Being a creature of the VCR/DVD generation, I've never read an Elmore Leonard novel. Not because I don't ever read anything, just because I don't tend to read things that get made into movies. Generally I prefer to just wait for the movie itself and skip the 80,000 word lead-in, because once you translate into film it becomes its own entirely different experience. So I can only imagine how disappointed Elmore Leonard readers are with Be Cool, especially since the author himself got an executive producer credit.

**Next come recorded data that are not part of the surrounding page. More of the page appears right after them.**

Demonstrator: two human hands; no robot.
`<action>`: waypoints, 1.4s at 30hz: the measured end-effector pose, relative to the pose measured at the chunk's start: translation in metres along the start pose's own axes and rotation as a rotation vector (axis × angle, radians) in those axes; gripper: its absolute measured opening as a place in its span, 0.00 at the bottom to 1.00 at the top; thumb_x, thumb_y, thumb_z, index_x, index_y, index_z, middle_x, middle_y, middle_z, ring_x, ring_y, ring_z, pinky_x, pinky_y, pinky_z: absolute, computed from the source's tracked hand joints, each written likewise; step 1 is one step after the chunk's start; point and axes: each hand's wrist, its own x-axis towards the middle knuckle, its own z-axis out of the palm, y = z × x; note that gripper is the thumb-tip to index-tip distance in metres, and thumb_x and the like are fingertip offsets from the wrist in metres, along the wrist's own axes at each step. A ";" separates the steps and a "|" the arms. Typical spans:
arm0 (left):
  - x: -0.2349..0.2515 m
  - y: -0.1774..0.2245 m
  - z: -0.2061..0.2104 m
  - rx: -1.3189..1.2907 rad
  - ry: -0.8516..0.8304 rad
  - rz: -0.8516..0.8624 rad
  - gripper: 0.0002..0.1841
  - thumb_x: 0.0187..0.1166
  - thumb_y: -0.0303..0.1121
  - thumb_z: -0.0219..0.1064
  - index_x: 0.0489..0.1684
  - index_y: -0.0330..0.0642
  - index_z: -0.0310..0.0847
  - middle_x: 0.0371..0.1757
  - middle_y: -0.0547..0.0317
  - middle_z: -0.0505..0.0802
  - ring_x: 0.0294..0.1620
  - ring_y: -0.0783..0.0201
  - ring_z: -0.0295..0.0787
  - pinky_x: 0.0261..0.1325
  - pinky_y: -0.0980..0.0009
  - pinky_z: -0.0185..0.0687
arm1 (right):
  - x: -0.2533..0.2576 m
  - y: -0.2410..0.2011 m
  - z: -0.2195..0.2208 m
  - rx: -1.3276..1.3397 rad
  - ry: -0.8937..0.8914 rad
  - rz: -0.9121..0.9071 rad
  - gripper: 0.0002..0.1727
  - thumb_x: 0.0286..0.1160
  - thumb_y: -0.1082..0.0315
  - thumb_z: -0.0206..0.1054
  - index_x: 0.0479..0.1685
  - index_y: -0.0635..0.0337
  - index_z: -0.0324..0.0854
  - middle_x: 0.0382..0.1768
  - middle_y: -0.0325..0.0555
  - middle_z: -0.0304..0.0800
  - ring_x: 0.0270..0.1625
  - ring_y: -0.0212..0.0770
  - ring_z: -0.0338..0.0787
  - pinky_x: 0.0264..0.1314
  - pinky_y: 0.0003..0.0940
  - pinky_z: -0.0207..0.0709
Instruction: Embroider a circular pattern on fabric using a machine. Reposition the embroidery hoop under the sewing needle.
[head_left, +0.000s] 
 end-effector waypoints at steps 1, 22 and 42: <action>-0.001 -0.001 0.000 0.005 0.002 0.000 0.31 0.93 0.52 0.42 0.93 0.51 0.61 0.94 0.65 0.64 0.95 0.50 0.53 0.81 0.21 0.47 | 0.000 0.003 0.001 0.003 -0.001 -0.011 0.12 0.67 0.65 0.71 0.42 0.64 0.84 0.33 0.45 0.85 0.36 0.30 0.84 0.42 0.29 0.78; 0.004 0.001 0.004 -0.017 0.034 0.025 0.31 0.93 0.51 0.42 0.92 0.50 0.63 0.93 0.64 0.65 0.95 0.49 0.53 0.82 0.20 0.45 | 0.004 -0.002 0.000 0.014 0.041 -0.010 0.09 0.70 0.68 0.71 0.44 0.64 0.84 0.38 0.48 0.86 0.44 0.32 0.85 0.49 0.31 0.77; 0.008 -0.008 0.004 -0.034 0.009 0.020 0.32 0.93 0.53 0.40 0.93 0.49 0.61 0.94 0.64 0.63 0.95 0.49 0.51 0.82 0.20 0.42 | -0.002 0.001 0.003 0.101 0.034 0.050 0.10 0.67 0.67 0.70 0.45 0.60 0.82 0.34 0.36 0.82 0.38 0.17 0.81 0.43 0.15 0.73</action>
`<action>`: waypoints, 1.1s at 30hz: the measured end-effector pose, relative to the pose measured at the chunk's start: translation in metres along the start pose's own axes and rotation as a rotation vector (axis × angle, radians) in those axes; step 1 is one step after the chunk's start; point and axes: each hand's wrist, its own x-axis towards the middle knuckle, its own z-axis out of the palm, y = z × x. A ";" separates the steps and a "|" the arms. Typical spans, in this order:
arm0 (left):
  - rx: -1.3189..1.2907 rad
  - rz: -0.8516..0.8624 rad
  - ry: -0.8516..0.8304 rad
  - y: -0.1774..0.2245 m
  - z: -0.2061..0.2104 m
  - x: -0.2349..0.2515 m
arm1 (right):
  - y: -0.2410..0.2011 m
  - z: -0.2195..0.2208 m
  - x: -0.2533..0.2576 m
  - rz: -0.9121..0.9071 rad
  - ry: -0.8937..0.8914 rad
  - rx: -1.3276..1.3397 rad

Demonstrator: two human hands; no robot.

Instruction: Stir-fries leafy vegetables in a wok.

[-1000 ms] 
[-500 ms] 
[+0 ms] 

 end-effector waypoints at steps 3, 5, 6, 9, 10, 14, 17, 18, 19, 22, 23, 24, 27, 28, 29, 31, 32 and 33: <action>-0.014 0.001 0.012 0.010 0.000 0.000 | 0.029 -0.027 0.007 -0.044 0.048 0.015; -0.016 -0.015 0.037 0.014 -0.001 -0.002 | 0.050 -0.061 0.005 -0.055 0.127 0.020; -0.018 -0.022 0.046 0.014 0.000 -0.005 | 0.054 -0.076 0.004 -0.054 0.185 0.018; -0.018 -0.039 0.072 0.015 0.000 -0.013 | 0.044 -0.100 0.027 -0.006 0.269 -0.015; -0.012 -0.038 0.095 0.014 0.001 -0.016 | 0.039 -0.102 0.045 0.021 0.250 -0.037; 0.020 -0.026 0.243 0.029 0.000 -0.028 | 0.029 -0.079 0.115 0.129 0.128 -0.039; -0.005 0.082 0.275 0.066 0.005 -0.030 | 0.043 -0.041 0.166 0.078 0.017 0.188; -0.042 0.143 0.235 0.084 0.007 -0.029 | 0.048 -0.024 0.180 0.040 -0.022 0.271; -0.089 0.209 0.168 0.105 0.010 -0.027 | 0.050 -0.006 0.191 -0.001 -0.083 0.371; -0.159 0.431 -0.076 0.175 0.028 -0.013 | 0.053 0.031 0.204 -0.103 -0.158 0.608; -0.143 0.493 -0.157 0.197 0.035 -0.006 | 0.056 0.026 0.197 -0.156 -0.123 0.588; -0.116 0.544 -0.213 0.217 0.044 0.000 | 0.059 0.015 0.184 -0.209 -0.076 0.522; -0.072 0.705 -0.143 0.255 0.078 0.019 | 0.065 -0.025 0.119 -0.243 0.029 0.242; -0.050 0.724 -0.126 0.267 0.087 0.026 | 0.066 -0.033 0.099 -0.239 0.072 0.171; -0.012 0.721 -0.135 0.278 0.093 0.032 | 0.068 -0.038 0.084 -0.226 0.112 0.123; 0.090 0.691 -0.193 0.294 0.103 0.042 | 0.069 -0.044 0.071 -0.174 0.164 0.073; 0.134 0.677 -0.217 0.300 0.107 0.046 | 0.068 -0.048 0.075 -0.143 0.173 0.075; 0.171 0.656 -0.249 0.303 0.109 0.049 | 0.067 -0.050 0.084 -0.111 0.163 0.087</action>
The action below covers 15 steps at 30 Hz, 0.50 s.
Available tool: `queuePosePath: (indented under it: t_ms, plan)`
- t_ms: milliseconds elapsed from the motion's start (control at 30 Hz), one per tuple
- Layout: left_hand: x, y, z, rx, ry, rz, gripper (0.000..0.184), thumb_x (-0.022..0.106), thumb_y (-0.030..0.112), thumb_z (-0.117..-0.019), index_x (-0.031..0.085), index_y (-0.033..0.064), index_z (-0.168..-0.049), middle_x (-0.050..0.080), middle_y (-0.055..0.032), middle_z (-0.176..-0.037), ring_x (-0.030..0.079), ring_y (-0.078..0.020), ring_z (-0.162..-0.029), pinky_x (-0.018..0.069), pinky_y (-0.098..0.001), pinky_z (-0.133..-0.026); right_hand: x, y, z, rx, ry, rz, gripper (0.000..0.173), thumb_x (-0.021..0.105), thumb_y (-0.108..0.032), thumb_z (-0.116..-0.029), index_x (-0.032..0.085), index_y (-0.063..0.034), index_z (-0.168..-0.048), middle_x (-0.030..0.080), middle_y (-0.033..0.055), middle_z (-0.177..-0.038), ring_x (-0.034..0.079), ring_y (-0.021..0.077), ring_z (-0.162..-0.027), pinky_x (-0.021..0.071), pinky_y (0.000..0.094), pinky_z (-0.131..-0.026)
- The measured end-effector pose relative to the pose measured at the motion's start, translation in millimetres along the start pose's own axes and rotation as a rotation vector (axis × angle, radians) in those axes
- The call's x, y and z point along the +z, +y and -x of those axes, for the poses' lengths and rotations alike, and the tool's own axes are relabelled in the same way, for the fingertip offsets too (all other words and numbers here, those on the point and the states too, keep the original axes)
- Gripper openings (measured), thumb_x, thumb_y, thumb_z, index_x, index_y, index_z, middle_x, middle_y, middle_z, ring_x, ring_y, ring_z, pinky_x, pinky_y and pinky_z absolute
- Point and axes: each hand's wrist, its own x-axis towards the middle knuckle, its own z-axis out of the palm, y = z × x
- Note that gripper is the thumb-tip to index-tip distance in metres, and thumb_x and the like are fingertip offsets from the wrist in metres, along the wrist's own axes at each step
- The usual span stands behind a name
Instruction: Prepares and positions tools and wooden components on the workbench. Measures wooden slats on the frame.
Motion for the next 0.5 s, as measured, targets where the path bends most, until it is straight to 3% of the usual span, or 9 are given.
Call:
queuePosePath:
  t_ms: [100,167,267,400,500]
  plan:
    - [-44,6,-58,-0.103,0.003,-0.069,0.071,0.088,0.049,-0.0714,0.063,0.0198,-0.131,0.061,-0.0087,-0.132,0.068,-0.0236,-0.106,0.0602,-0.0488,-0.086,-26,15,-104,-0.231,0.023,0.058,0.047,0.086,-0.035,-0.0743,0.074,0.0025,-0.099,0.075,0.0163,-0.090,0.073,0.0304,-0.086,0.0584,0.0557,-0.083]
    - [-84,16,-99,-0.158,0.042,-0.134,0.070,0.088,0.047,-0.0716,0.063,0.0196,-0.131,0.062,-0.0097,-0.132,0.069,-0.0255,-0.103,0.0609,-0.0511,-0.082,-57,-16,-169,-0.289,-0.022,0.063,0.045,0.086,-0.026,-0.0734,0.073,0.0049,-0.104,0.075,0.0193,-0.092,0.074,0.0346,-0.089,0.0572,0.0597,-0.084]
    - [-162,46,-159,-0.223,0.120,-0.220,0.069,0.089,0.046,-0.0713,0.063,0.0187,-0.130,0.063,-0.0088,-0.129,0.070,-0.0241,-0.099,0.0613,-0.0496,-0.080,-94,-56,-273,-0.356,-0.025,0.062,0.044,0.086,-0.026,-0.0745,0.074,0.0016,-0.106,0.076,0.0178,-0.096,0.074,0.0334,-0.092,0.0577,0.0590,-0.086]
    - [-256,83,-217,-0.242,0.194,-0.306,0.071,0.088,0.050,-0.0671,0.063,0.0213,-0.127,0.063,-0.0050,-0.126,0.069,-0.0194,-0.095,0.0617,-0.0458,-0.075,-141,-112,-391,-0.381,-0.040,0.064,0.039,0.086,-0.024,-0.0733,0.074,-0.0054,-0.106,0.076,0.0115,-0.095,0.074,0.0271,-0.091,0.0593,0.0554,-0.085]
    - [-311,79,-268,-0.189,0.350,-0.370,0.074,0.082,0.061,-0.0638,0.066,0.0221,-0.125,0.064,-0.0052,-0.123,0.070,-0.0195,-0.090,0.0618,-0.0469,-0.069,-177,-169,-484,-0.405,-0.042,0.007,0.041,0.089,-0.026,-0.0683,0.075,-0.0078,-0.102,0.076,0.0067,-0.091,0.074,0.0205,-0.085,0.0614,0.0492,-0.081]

Did I say "again"? Early in the movie, Chili expresses how much he "hates sequels." This I can understand, especially if he had just seen Be Cool. For a movie that's trying so hard to be Get Shorty, without actually hiring the same director (Barry Sonnenfeld) and excluding Gene Hackman and Rene Russo -- who held the movie together when Chili wasn't busy being cool and staring down bad guys -- Be Cool falls far short of the mark. The odd chemistry and quirky originality that made Shorty a rerun classic are all lacking the second time around, as is so often the case when The MachineTM tries to bank on the success of a cinematic underdog. It didn't work with Book of Shadows: Blair Witch 2 (2000), absolutely not with Caddyshack II, and by the time Ripley was reincarnated they really needed to put a bullet in the brain of the Alien series. Sometimes you just need to let go the desperate dream of stamping everything original, creative and spontaneous into a formula for printing money. It just won't work. Just imagine the horror of a Schindler's List II, or Open Water 3: The Leftovers. Not everything deserves a sequel, not because it's so bad a movie, but because it's good just as it is. Don't trash the memory by making something that looks like it but isn't. Photocopies are never as good as the original.
This is not to say Be Cool doesn't have its moments. Uma, as James Woods' widow Edie Athens is bright, funny, and cute as the would-be record producer who's just found a brilliant new talent in Linda Moon (Christina Milian). And Milian, a real-world singer, can sing and sing well. Then there's a host of supporting characters that do more than their share of holding up the story. There's Nick Carr, a music-world bad guy performed wonderfully by Harvey Keitel, and a quirky performance by Vince Vaughn as the "wannabe black guy" Raji, not to mention The Rock as his gay actor chauffeur... who essentially reprises James Gandolfini's "Bear" from Get Shorty. Last, but not least, there's also Cedric The Entertainer, who plays record producer Sin LaSalle, who does a fine job as a caricature gansta rapper. All in all, admirable performances but not enough to hold together the knock off story and overplayed gags. By the time Uma and Travolta revisit their Pulp Fiction dance strangeness, if you weren't before, by now you're ready to call it quits.
The bottom line? I have no doubt that Be Cool was a fine novel full of interesting characters and a lively plot. It's just a shame that the film version spent so much time trying to recreate Get Shorty that it forgot about it.